● What is being asked
Beginning with the first line of the data below, set down each line exactly through the line that contains "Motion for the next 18".

● Source data
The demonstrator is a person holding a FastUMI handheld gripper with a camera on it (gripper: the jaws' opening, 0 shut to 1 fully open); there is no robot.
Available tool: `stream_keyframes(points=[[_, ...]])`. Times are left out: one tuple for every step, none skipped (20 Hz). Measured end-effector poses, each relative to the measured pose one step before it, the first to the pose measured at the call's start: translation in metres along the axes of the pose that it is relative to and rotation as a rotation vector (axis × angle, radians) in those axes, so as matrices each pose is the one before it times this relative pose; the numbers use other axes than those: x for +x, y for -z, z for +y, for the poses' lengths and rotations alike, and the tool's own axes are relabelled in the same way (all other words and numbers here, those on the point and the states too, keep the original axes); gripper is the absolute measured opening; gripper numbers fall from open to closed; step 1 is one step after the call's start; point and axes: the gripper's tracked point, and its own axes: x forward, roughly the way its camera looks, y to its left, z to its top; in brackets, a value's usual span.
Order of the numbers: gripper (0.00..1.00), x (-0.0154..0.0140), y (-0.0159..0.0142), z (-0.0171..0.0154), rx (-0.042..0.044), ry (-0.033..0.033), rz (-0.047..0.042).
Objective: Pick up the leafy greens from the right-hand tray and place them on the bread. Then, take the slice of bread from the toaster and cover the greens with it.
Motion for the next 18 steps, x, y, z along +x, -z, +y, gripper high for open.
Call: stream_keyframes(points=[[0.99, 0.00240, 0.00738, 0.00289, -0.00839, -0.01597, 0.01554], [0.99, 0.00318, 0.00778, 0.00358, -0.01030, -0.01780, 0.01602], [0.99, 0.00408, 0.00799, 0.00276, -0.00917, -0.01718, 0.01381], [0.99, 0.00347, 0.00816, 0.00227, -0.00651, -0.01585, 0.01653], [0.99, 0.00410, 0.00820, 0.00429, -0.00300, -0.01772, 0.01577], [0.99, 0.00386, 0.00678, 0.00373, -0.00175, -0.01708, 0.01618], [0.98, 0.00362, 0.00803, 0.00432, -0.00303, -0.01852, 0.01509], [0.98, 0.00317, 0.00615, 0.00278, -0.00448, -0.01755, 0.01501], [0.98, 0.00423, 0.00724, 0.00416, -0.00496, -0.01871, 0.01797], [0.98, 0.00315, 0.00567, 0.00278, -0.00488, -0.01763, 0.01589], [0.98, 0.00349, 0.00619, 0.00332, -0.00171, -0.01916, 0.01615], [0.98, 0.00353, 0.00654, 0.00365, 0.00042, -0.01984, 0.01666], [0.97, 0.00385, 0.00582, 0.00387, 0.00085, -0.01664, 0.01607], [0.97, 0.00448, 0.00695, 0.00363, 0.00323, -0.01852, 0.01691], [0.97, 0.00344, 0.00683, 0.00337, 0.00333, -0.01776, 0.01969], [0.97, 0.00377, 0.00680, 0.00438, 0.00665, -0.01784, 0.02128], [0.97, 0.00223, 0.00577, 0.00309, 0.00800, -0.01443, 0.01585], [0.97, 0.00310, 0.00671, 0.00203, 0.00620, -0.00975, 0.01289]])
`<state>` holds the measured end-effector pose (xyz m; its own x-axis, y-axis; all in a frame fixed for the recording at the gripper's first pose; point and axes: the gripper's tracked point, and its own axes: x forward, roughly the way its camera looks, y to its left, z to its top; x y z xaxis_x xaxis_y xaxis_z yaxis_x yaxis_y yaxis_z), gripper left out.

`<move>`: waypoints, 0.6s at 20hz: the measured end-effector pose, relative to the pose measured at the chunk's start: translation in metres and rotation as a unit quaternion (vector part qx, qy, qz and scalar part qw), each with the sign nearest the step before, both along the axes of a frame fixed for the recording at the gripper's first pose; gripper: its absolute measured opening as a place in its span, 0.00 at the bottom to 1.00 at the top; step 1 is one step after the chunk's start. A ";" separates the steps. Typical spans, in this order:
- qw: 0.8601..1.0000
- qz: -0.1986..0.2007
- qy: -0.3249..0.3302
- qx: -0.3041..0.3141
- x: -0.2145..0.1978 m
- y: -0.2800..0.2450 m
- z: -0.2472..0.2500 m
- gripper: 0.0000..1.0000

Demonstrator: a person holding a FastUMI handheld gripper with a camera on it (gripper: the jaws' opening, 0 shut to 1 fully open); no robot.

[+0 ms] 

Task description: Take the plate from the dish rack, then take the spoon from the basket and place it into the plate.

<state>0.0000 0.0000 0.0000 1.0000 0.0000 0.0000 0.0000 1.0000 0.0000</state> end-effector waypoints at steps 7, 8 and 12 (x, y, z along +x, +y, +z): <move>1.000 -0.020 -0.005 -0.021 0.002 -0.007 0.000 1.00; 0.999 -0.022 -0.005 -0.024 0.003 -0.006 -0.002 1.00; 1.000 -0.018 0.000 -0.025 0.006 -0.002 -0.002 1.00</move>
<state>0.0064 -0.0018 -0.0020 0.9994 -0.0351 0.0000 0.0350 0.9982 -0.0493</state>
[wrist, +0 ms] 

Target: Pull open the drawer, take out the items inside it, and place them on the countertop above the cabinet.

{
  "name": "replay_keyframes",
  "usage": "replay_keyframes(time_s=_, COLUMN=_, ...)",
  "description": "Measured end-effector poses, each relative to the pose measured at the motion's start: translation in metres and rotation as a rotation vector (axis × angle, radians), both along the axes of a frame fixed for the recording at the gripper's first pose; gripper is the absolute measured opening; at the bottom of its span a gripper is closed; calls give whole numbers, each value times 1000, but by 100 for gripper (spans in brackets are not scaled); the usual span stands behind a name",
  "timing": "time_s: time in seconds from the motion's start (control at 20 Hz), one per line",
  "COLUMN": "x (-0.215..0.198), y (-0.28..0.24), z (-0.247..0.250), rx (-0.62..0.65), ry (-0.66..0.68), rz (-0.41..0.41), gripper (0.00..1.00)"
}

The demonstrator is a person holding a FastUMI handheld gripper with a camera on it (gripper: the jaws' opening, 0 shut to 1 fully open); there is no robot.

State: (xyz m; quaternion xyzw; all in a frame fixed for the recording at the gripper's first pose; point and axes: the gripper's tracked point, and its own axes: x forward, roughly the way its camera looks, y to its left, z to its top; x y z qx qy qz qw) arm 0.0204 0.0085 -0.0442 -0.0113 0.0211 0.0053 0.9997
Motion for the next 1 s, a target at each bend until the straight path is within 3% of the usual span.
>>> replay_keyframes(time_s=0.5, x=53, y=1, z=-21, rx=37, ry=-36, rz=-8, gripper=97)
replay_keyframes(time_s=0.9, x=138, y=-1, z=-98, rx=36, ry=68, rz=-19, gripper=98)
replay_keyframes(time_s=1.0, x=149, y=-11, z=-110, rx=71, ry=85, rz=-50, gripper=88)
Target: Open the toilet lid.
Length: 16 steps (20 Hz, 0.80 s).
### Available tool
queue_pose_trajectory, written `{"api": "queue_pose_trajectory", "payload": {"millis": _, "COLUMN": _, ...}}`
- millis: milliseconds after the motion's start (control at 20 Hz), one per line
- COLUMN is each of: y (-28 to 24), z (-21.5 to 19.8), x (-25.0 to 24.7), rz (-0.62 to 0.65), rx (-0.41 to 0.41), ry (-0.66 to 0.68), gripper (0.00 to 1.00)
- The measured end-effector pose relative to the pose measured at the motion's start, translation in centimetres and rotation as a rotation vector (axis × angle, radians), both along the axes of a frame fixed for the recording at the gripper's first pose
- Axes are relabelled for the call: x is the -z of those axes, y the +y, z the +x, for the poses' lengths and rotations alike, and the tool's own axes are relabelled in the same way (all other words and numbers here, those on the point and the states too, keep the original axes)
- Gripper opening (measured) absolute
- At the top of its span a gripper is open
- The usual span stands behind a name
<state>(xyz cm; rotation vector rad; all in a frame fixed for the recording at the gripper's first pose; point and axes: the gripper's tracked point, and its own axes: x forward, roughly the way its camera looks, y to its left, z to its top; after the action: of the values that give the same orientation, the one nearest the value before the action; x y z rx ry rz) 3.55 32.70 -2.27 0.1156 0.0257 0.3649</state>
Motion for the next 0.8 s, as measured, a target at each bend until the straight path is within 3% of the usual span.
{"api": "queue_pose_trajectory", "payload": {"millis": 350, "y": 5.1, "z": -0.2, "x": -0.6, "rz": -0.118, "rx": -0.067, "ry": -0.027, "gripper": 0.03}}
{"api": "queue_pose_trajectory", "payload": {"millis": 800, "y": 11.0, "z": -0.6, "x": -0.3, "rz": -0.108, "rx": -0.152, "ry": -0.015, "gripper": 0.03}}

● Reply to the task
The demonstrator is a person holding a FastUMI handheld gripper with a camera on it (gripper: the jaws' opening, 0 shut to 1 fully open); there is no robot.
Available tool: `stream_keyframes(points=[[_, ...]])`. Times are left out: one tuple for every step, none skipped (20 Hz). Measured end-effector poses, each relative to the measured pose one step before it, the first to the pose measured at the call's start: translation in metres along the axes of the pose that it is relative to and rotation as a rotation vector (axis × angle, radians) in those axes, so as matrices each pose is the one before it times this relative pose; the numbers use other axes than those: x for +x, y for -z, z for +y, for the poses' lengths and rotations alike, and the tool's own axes are relabelled in the same way (all other words and numbers here, those on the point and the states too, keep the original axes); gripper is the absolute measured opening; gripper numbers fall from open to closed; step 1 is one step after the call's start; point and axes: the gripper's tracked point, and its own axes: x forward, roughly the way its camera looks, y to its left, z to its top; in brackets, a value's usual span.
Order of the numbers: gripper (0.00..1.00), x (-0.0154..0.0140), y (-0.0159..0.0142), z (-0.0171..0.0154), rx (-0.042..0.044), ry (-0.033..0.033), rz (-0.047..0.042).
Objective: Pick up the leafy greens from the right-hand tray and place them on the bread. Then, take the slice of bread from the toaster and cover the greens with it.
Motion for the next 18 steps, x, y, z along +x, -z, +y, gripper high for open.

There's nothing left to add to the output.